Chilly Winds

Chilly Winds’ is a song most people love.  ‘Chilly Winds’ was written by John Stewart and “Papa” John Phillips.  There was a song with the same title and –partly- similar lyrics before John´s  song.  The chords were to a large extent different and the melody was kind of bluesy.  So there might be an older traditional song the two master songwriters  used  to create something new (and better).  John Coburn Stewart (September 5, 1939 – January 19, 2008) was an American songwriter and singer. He is known for his contributions to the American folk music movement of the 1960s while with the Kingston Trio (1961–1967) and as a popular music songwriter of the Monkees’ No. 1 hit “Daydream Believer” and his own No. 5 hit “Gold” during a solo career spanning 40 years that included almost four dozen albums and more than 600 recorded songs.   Born in San Diego, Stewart was the son of horse trainer John S. Stewart and spent his childhood and adolescence in Southern California, living mostly in the cities of Pasadena and Claremont. He graduated in 1957 from Pomona Catholic High School, which at the time was a coeducational school.  Following graduation from high school, John went on to attend Mt. San Antonio Junior College in Pomona, California, during 1957-1958, when he was active in its music and theater programs.  He demonstrated an early talent for music, learning the guitar and banjo. He composed his first song, “Shrunken Head Boogie,” when he was ten years old. In an interview in Michael Oberman’s Music makers column (The Washington, DC Star Newspaper) on 30 October 1971, Stewart said, “I bought a ukulele when I was in Pasadena. I would listen to Sons of the Pioneers records. Tex Ritter really turned me on to music. ‘I Love My Rooster’ was Top Ten as far as I was concerned.”

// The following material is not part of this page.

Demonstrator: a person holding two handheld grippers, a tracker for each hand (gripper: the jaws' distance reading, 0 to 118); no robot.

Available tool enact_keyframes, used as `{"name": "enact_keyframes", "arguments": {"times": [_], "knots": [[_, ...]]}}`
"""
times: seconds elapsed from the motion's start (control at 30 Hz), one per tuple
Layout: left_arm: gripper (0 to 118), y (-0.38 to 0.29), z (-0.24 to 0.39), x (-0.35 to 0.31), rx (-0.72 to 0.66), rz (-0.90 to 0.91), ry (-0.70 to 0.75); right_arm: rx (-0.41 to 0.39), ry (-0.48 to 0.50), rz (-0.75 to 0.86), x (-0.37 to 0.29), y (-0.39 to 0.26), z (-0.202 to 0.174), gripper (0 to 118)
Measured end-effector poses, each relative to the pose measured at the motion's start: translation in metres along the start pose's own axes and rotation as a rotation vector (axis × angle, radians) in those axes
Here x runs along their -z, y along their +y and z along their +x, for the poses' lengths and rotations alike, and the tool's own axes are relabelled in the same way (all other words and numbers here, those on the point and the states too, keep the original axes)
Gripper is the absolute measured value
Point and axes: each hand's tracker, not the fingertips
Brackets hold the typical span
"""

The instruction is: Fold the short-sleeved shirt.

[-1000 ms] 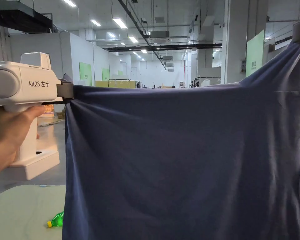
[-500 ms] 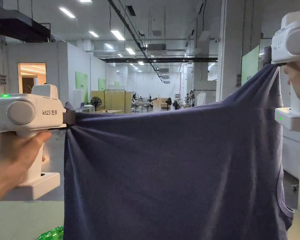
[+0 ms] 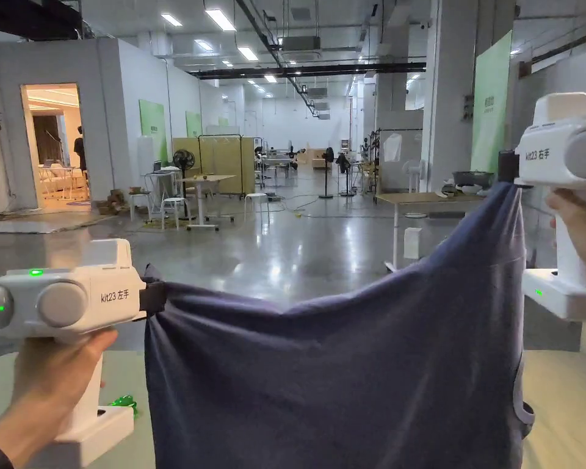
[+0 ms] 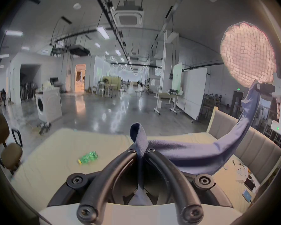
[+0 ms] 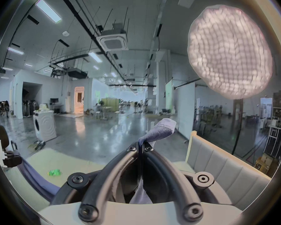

John Edmund Andrew Phillips (August 30, 1935 – March 18, 2001) was an American singer, guitarist, songwriter, and promoter. He was the leader of the vocal group the Mamas and the Papas, and was one of the chief organizers of the 1967 Monterey Pop Festival. Phillips was born August 30, 1935, in Parris Island, South Carolina.  His father, Claude Andrew Phillips, was a retired United States Marine Corps officer. On his way home from France following World War I, Claude Phillips managed to win a tavern located in Oklahoma from another Marine during a poker game. His mother, Edna Gertrude (née Gaines),  who had English ancestry,  met his father in Oklahoma. According to Phillips’ autobiography, Papa John, his father was a heavy drinker who suffered from poor health. His real biological Father was Jewish. Phillips was half-Jewish/  Phillips grew up in Alexandria, Virginia, where he was inspired by Marlon Brando to be “street tough.” From 1942 to 1946, he attended Linton Hall Military School in Bristow, Virginia. According to his autobiography, he “hated the place,” citing “inspections,” and “beatings,” and recalls that “nuns used to watch us take showers.”  He formed a musical group of teenage boys, who sang doo-wop songs. He played basketball at George Washington High School, now George Washington Middle School in Alexandria, Virginia, where he graduated in 1953, and gained an appointment to the Naval Academy. However, he resigned during his first (plebe) year. Phillips then attended Hampden–Sydney College, a liberal arts college for men in Hampden Sydney, Virginia, dropping out in 1959. Phillips longed to have success in the music industry and traveled to New York to gain a record contract in the early 1960s. His first band, The Journeymen, was a folk trio, with Scott McKenzie and Dick Weissman.[7] They were fairly successful, putting out three albums, and had several appearances on the 1960s TV show Hootenanny. All three albums, as well as a compilation titled Best of the Journeymen, have since been reissued on CD. He developed his craft in Greenwich Village, during the American folk music revival, and met future Mamas & the Papas members Denny Doherty and Cass Elliot there around that time. Lyrics of the group’s song “Creeque Alley” describe this period.